DataBase Aggregation
Data aggregation is the compiling of information from databases with intent to prepare combined datasets for data processing.
(From Wikipedia)
In DBMS (Database Management System), aggregation is the process of joining two or more entities to create a more meaningful new entity. The aggregate method is used when the entities do not make sense on their own. In order to produce aggregation between two entities that cannot be used for their own attributes, a relationship is constructed and the end product is created into a new entity. Any form of relationship can be used, such as SUM
, AVG
, AND
, OR
, and so on. A wide range of tools are available on the market for table aggregation.

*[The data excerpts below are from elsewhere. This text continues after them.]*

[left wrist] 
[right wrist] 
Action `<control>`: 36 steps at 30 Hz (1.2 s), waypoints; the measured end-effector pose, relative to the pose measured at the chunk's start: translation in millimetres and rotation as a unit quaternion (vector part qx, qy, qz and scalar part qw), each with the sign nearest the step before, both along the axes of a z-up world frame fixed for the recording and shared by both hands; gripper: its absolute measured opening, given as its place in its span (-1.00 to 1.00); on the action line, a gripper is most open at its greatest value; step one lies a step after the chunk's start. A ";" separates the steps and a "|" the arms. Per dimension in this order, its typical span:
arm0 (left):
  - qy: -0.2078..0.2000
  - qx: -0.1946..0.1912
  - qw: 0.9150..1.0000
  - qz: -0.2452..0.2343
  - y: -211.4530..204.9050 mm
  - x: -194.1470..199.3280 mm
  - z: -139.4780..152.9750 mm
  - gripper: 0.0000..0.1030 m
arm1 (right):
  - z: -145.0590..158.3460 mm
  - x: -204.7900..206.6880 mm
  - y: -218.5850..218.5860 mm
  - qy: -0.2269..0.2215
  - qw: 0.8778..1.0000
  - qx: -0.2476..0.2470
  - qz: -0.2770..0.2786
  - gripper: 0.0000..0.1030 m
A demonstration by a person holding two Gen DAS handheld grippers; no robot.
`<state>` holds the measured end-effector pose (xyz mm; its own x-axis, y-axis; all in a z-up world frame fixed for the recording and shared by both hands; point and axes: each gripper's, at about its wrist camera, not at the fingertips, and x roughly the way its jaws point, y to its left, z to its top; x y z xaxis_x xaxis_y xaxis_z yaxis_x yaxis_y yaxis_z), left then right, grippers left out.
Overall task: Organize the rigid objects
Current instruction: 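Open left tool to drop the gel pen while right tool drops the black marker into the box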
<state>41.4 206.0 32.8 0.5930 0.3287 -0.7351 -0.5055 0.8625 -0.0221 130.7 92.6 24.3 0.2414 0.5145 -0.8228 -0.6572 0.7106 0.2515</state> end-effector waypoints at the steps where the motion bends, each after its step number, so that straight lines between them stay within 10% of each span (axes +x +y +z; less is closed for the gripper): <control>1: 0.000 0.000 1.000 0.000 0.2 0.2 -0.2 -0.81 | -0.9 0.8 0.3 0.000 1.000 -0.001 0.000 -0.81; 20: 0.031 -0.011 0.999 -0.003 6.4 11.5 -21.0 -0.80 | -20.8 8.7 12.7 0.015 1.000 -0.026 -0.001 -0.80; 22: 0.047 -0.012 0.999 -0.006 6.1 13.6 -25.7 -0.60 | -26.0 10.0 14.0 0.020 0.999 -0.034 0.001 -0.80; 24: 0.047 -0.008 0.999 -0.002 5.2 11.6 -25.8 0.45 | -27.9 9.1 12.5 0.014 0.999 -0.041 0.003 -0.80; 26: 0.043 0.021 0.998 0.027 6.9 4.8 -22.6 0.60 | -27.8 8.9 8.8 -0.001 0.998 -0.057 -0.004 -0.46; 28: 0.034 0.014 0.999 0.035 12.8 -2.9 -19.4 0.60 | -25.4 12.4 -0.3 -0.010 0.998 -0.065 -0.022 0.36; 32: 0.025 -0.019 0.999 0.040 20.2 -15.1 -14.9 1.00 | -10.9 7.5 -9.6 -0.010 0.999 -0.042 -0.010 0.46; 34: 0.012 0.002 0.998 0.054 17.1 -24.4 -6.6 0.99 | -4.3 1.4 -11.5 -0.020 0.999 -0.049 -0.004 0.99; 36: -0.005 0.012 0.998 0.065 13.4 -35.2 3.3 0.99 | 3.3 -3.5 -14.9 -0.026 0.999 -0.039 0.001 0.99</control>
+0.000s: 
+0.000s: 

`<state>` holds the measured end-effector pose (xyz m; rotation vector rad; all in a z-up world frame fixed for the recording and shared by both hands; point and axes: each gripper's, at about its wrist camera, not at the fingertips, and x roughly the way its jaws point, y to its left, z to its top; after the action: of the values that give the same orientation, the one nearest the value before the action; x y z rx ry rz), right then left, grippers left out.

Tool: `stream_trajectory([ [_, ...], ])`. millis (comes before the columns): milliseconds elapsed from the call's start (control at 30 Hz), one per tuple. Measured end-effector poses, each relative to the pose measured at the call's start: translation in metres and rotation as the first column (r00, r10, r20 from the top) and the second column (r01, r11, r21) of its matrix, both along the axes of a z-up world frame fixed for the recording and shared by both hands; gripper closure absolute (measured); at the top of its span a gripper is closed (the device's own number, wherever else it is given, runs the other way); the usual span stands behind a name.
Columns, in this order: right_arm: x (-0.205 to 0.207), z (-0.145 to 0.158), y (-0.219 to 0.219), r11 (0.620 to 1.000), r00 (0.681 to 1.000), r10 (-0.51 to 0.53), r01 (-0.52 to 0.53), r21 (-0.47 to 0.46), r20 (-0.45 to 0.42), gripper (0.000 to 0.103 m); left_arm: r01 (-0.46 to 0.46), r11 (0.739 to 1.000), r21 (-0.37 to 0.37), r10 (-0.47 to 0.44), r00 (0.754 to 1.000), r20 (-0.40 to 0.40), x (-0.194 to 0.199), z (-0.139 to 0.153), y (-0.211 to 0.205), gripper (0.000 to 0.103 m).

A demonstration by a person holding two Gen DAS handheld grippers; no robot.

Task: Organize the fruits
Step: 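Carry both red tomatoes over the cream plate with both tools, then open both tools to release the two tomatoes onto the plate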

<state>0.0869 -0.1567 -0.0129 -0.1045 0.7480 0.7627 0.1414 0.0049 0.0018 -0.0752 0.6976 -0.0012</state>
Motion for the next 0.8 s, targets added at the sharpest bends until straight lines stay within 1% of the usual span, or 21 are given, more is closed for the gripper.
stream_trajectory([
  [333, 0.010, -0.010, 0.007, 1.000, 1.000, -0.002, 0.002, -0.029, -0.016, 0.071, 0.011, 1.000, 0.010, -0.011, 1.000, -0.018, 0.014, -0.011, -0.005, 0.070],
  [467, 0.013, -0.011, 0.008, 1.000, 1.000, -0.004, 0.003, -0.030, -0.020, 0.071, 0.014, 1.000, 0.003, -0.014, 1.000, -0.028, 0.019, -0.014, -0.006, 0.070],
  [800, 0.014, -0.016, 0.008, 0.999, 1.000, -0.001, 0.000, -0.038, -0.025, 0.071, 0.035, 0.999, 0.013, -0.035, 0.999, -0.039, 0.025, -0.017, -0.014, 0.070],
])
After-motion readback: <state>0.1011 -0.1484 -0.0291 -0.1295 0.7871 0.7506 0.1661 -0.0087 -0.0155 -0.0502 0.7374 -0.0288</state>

When using numerical numbers as data, the following DBMS aggregation operations can be used:
Operation Name | Description |
---|---|
Avg | The mean or average of the data values is returned by this function. |
Sum | After adding the data values, this method returns the total value. |
Count | The number of records returned by this field. |
Maximum (Max) | Returns the highest value from a supplied set of data. |
Minimum (Min) | The smallest value in a given set of data is returned by this method. |
Standard Deviation (Std dev) | A statistical measure of data's dispersion or spread from the mean |
In its simplest form, data aggregation is the process of compiling typically [large] amounts of information from a given database and organizing it into a more consumable and comprehensive medium. Data aggregation can be applied at any scale, from pivot tables to data lakes, in order to summarize information and make conclusions based on data-rich findings. Because of the growing accessibility to information and importance of personalization metrics across the enterprise, the application of data aggregation has become extremely relevant. The use case is industry-agnostic and is often critical to the success and continuous improvement of organizational operations across the world.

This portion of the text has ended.